▼

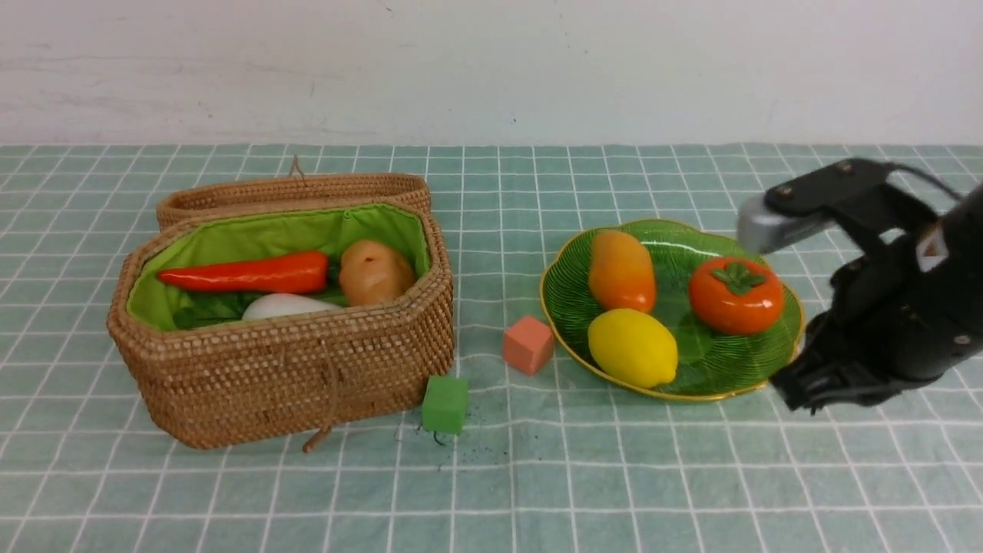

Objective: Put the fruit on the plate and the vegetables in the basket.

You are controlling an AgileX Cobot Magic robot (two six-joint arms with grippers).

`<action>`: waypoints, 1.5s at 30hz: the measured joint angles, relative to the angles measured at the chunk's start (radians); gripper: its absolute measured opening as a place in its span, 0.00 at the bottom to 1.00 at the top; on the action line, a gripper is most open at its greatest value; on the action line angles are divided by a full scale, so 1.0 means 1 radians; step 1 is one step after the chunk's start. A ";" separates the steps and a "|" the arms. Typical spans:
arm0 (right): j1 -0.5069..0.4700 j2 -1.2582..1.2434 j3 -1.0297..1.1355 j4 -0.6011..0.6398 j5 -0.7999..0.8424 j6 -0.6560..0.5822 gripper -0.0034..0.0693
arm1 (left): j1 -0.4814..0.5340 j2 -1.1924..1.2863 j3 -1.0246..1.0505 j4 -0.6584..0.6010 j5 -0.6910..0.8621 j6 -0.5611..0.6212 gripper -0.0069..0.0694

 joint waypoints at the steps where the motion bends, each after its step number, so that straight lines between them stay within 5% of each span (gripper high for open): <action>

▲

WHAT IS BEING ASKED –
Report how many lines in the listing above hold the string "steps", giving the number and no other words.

RESPONSE BOX –
2